I got out of bed and started to dress. I'd gone through the whole sorry story with Mannie as soon as I'd got back. Had to get it off my chest before I went mad. What I was looking for, I think, was the reassurance which would come from finding someone else who was just as horrified as I was myself.

His attitude hadn't been entirely satisfactory and he'd seemed to see rather more in Colonel Alberto's argument than I was prepared to accept myself. The strange thing was that he seemed worried about Hannah who had avoided me completely since he'd flown in.

I'd washed my hands of both of them, had helped myself to far more of Hannah's Scotch than was good for me and my head ached from it all as I went up the main street through the rain at Mannie's side.

I could hear music from the hotel as we approached and light filtered out through the shutters in golden bars. There was the sound of a glass breaking and someone called out.

We paused on the veranda and I said, ‘If he decides to go berserk, he could probably break the two of us in his bare hands. I hope you realise that.’

‘You're the devil himself for looking on the black side of things.’ He smiled and put a hand on my arm for a moment. ‘Now let's have him out of here while there's still hope.’

There were two or three people at the far end of the room, Figueiredo behind the bar and Hannah propped up against it in front of him. An old phonograph was playing Valse Triste, Figueiredo's wife standing beside it.

‘More, more!’ Hannah shouted, pounding on the bar with the flat of his hand as the music started to run down.

She wound the handle vigorously and Hannah reached for the half-empty bottle of brandy and tried to fill the tumbler at his elbow, sending a couple of dirty glasses crashing to the floor at the same moment.

He failed to notice our approach until Mannie reached over and firmly took the bottle from his hand. ‘Enough is enough, Sam. Now I think we go home.’

‘Good old Mannie.’ Hannah patted him on the cheek then turned to empty his glass and saw me. God, he was drunk, his face swollen with the stuff, the hands shaking and the look in his eyes…

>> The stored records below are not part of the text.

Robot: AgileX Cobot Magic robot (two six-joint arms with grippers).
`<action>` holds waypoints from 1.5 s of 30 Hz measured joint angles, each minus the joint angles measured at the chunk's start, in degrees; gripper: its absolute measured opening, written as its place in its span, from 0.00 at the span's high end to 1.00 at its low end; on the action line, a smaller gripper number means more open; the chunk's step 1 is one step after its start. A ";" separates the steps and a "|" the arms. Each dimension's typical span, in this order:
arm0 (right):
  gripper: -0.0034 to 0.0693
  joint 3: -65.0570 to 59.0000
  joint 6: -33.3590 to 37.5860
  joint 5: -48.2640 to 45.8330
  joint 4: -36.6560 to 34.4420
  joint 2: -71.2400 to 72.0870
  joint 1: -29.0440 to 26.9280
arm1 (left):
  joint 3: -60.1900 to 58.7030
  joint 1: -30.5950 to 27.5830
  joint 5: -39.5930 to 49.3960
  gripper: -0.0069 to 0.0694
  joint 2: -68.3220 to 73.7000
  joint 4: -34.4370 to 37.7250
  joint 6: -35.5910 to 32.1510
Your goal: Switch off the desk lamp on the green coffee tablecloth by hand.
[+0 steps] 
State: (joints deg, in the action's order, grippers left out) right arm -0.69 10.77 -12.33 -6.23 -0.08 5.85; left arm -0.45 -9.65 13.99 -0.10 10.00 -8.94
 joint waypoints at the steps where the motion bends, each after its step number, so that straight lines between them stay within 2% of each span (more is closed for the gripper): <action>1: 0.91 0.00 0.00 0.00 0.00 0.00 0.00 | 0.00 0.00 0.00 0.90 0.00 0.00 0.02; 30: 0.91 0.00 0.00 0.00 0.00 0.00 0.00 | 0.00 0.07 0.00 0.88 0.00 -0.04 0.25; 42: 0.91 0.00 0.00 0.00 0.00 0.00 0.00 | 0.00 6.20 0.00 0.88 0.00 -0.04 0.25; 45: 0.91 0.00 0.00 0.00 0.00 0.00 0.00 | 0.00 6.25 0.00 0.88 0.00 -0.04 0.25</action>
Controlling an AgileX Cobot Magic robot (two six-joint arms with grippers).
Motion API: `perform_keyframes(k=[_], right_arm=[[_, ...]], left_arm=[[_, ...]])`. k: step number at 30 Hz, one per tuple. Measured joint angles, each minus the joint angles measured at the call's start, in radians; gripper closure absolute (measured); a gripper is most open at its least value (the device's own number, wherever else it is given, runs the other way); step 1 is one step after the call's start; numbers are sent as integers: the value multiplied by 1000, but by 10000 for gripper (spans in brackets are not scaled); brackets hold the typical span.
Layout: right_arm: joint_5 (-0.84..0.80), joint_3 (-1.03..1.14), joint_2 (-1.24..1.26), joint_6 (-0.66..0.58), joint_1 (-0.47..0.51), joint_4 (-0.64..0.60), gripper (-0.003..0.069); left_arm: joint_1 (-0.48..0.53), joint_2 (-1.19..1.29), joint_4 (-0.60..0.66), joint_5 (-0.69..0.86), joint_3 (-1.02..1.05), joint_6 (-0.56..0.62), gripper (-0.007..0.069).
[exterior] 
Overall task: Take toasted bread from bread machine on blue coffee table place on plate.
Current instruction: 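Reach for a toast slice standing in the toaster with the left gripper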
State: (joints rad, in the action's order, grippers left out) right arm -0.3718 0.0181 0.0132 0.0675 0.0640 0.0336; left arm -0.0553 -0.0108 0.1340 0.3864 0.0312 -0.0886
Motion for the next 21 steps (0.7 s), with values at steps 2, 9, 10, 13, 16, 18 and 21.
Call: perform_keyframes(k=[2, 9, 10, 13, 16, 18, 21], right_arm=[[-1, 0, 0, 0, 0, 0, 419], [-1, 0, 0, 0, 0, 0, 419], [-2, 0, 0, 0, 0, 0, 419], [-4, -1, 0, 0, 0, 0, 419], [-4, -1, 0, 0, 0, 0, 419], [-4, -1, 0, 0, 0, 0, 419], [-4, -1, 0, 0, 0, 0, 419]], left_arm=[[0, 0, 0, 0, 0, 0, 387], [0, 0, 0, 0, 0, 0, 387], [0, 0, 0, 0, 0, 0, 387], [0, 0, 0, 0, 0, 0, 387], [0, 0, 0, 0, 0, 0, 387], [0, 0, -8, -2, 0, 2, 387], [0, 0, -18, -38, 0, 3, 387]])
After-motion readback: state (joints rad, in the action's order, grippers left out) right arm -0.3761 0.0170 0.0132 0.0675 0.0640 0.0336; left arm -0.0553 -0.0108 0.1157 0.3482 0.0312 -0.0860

He took me by the front of the coat and said wildly, ‘You think I wanted to do that back there? You think it was easy?’

The man was in hell or so it seemed to me then. Certainly enough to make me feel sorry for him. I pulled free and said gently, ‘Let's get you to bed then, Sam.’

Behind me the door opened, there was a burst of careless laughter, then silence. Hannah's eyes widened and hot rage flared. He brushed me aside and plunged forward and I turned in time to see him give Avila his fist full in the mouth.

‘I'll teach you, you bastard,’ he yelled and pushed Avila back across a table with one hand while he pounded away at him with the other.

Avila's friends were already running into darkness which left Mannie and me. God knows, it took everything we had for I think it was himself Hannah was trying to beat to death there across the table and his strength was incredible.

As we got him out through the door, he turned and grabbed at me again. ‘You won't leave me, kid, will you? We've got a contract. You gave me your word. It means everything — everything I've got in the world.’

I didn't need the look on Mannie's face, but it helped. I said soothingly, ‘How can I leave, Sam? I've got the mail run to Manaus at nine a.m.’

He broke down completely at that, great sobs racking his body as we took him down the steps between us into the rain and started home.